North Korea: Kim warns of hard times ahead
Speaking at a party conference, Kim Jong Un has told citizens to prepare for hard times ahead, following warnings from rights groups that the country faces dire food shortages and economic instability. North Korea has shut its borders due to the coronavirus pandemic, and trade with China, its economic lifeline, has come to a standstill. This is on top of existing international economic sanctions over Pyongyang's nuclear programme. In a rare admission of looming hardship, the authoritarian leader of the single-party state called on officials to ‘wage another, more difficult Arduous March in order to relieve our people of the difficulty, even a little’. The Arduous March is a term used by North Korean officials to refer to the country's struggle during the 1990s famine, when the fall of the Soviet Union left the country without crucial aid. The total number who starved to death is not known, but estimates range up to three million.

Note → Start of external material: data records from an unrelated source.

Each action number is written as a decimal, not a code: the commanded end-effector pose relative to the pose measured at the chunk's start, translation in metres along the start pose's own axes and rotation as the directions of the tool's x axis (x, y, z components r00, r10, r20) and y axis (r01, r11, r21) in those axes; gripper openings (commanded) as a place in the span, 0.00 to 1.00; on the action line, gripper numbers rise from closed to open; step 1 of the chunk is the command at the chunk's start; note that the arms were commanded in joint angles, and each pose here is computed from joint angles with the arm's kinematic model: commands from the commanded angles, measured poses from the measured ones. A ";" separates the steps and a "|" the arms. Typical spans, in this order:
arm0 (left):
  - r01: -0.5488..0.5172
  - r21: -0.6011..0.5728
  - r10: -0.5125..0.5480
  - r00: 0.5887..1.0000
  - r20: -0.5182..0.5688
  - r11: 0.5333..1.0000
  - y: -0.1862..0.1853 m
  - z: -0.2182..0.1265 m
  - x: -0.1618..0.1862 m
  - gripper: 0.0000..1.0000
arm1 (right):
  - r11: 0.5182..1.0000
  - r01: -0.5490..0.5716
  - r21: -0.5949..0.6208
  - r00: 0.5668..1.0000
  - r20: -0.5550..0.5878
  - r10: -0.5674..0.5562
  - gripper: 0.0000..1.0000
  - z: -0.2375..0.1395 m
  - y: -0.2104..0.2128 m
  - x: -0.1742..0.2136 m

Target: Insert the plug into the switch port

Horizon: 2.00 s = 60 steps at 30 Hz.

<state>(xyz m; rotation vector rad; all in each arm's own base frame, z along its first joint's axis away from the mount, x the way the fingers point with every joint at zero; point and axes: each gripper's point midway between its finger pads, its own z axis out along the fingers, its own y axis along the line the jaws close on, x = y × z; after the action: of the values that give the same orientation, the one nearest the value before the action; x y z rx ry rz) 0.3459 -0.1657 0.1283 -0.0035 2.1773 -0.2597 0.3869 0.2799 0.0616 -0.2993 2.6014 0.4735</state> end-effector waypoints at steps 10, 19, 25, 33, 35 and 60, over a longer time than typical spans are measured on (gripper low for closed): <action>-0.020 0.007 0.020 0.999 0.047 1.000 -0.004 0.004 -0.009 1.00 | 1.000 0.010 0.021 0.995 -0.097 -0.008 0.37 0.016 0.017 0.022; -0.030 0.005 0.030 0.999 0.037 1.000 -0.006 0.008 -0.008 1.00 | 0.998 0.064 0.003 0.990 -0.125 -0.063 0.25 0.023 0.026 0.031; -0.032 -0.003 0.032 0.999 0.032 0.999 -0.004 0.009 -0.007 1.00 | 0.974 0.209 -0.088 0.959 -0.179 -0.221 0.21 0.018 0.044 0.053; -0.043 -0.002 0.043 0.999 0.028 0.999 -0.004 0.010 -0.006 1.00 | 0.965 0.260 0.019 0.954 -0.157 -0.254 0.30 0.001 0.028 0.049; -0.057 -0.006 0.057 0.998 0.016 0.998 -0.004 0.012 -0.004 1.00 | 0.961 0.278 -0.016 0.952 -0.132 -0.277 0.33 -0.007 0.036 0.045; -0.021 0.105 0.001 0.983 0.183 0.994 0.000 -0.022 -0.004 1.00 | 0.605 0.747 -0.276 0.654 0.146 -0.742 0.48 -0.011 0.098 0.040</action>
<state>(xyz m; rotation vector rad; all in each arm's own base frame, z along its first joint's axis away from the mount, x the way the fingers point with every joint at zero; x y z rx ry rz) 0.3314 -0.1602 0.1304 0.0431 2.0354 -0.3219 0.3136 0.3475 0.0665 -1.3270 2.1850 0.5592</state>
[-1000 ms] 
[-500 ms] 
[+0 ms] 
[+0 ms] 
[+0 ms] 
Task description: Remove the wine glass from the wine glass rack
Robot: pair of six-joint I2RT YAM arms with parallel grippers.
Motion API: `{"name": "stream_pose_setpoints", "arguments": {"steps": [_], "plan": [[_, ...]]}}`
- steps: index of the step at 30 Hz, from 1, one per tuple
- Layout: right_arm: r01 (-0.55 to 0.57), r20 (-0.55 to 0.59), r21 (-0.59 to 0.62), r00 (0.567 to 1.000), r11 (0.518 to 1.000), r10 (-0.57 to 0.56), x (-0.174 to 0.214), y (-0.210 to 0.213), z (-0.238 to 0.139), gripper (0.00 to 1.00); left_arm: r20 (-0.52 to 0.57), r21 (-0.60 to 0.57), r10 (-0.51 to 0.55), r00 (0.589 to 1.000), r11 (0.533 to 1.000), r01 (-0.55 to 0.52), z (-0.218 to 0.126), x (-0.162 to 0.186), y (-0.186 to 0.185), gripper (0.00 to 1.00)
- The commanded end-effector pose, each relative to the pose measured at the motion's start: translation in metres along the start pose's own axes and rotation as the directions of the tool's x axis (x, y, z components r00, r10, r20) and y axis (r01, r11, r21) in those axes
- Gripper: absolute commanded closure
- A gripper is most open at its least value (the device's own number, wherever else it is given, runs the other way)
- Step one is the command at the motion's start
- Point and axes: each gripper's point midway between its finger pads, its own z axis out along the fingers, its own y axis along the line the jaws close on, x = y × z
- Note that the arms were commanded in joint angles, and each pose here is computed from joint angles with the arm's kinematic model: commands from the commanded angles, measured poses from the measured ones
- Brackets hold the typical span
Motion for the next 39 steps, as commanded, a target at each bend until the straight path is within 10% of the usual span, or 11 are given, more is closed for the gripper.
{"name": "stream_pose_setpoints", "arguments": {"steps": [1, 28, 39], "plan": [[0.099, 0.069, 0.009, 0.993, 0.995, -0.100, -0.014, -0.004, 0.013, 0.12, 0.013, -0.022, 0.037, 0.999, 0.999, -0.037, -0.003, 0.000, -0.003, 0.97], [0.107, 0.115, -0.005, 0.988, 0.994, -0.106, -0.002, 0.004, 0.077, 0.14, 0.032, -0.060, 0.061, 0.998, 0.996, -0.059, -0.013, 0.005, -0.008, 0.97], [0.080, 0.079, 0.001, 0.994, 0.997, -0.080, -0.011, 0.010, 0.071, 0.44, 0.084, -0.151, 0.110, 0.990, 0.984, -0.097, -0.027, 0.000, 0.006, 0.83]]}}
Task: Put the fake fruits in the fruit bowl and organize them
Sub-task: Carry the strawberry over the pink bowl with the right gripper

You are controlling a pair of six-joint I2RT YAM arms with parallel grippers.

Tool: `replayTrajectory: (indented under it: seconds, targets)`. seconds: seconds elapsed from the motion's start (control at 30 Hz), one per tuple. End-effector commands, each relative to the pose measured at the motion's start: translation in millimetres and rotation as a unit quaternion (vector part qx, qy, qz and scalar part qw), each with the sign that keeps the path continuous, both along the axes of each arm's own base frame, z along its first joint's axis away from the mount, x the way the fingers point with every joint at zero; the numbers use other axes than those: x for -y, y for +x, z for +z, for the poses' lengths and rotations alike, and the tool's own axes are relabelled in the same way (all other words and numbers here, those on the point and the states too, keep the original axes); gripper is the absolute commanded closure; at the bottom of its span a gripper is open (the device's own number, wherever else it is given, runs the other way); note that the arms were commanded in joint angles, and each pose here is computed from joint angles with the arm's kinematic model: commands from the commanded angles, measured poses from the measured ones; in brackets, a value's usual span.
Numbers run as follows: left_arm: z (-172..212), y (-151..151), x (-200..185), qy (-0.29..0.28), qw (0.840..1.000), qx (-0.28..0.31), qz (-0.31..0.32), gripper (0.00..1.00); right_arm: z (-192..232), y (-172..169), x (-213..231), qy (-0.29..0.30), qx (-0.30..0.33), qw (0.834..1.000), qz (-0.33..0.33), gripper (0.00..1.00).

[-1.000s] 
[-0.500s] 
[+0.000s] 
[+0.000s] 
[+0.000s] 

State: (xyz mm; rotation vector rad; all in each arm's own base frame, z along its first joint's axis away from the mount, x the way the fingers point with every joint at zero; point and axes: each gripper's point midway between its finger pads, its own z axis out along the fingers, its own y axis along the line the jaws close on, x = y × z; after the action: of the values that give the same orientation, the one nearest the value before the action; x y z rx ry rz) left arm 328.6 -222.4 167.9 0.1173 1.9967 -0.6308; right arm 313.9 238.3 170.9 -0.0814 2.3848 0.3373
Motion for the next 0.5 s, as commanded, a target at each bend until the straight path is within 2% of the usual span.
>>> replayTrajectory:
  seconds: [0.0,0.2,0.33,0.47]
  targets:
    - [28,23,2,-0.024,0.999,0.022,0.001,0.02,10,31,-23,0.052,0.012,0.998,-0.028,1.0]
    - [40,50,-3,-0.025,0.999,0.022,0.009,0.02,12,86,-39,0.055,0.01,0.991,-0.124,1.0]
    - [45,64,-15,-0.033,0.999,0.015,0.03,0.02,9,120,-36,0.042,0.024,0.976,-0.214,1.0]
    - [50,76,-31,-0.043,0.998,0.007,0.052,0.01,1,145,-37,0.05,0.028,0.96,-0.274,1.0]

A Bible for a former Buddhist
Sejun’s parents sent him to an Indian Buddhist monastery when he was 4 years old. For nine years, he studied Buddhist texts eight hours a day in the hope of becoming a monk. When he grew tired of being beaten for not perfectly memorising the texts, he went home to Nepal and enrolled in school. Whilst there, he heard about Jesus and started attending church. He said, ‘I found the Christians to be loving, kind and caring. I saw how if people love Jesus they learn to love and care for others.’ Two years later, he placed his faith in Christ and received a Bible from someone at school. He learned what Scripture teaches about sin and forgiveness. He had learned a similar concept of sin from Buddhist texts, but the idea of forgiveness was new to him. ‘In the Bible, I found that our sins are forgiven by the blood of Christ.’
Iran accuses Israel of cyber-attack
Iran's foreign minister, blaming Israel for what Tehran called a 'terrorist attack' on its Natanz nuclear enrichment facility, has vowed to take revenge: 'The Zionists did this because of our progress in the way to lift sanctions; they have publicly said that they will not allow that. But we will take our revenge upon them'. Natanz was hit by a cyber-attack just a day after Tehran unveiled new uranium enrichment centrifuges there. Centrifuges are used in the process to create enriched uranium, which is used to make reactor fuel but can also be used to create nuclear weapons. Israeli media said its Mossad spy agency was responsible for the attack.